Data shown -
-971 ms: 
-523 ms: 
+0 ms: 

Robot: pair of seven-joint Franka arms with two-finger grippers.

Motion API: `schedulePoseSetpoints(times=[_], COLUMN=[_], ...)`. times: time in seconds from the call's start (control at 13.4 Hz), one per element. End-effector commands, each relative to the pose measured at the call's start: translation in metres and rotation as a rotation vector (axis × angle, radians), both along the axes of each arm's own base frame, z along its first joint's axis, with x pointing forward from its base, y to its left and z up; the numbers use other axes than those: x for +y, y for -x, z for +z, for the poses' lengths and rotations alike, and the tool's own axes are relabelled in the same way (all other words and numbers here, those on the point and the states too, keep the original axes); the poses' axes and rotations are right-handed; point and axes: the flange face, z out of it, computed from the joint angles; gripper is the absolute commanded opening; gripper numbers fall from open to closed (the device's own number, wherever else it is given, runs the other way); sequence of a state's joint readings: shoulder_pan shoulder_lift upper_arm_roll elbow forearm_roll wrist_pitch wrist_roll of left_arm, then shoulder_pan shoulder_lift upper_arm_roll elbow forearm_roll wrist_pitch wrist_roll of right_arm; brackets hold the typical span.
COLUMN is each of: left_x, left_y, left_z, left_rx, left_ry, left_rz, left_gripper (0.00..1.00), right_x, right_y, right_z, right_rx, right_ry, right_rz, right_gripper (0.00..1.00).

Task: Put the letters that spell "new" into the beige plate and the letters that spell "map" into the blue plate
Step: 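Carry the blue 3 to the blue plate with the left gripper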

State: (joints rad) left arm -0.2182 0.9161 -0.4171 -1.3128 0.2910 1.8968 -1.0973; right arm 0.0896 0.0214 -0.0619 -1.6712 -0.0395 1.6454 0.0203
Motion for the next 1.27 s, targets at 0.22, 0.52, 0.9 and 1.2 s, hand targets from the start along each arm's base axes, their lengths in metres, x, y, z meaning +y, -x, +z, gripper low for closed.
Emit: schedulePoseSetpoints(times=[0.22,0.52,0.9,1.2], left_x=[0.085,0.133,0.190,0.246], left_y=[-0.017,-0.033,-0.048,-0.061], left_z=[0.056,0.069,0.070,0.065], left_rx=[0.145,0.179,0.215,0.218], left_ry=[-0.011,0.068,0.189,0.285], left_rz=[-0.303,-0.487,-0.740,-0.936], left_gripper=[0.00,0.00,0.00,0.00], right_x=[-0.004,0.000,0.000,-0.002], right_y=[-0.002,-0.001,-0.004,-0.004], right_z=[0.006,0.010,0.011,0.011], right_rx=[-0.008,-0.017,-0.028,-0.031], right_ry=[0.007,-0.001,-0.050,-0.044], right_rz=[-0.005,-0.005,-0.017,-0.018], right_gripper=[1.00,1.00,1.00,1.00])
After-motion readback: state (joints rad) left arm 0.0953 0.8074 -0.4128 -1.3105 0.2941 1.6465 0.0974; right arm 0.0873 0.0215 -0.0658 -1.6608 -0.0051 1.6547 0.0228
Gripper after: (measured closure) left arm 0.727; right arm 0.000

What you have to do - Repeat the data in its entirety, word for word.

Result for this task -
-971 ms: 
-523 ms: 
+0 ms: 

Robot: pair of seven-joint Franka arms with two-finger grippers.

Motion API: `schedulePoseSetpoints(times=[_], COLUMN=[_], ...)`. times: time in seconds from the call's start (control at 13.4 Hz), one per element. End-effector commands, each relative to the pose measured at the call's start: translation in metres and rotation as a rotation vector (axis × angle, radians), both along the axes of each arm's own base frame, z along its first joint's axis, with x pointing forward from its base, y to its left and z up; the numbers use other axes than those: x for +y, y for -x, z for +z, for the poses' lengths and rotations alike, and the tool's own axes are relabelled in the same way (all other words and numbers here, those on the point and the states too, keep the original axes); the poses' axes and rotations are right-handed; point and axes: the flange face, z out of it, computed from the joint angles; gripper is the absolute commanded opening; gripper numbers fall from open to closed (the device's own number, wherever else it is given, runs the other way); sequence of a state's joint readings: shoulder_pan shoulder_lift upper_arm_roll elbow forearm_roll wrist_pitch wrist_roll of left_arm, then shoulder_pan shoulder_lift upper_arm_roll elbow forearm_roll wrist_pitch wrist_roll of right_arm; brackets hold the typical span.
COLUMN is each of: left_x, left_y, left_z, left_rx, left_ry, left_rz, left_gripper (0.00..1.00), right_x, right_y, right_z, right_rx, right_ry, right_rz, right_gripper (0.00..1.00).

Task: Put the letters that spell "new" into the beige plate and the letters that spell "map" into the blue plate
Step: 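Carry the blue 3 to the blue plate with the left gripper
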
State: (joints rad) left arm -0.2182 0.9161 -0.4171 -1.3128 0.2910 1.8968 -1.0973; right arm 0.0896 0.0214 -0.0619 -1.6712 -0.0395 1.6454 0.0203
Motion for the next 1.27 s, targets at 0.22, 0.52, 0.9 and 1.2 s, hand targets from the start along each arm's base axes, their lengths in metres, x, y, z meaning +y, -x, +z, gripper low for closed.
Emit: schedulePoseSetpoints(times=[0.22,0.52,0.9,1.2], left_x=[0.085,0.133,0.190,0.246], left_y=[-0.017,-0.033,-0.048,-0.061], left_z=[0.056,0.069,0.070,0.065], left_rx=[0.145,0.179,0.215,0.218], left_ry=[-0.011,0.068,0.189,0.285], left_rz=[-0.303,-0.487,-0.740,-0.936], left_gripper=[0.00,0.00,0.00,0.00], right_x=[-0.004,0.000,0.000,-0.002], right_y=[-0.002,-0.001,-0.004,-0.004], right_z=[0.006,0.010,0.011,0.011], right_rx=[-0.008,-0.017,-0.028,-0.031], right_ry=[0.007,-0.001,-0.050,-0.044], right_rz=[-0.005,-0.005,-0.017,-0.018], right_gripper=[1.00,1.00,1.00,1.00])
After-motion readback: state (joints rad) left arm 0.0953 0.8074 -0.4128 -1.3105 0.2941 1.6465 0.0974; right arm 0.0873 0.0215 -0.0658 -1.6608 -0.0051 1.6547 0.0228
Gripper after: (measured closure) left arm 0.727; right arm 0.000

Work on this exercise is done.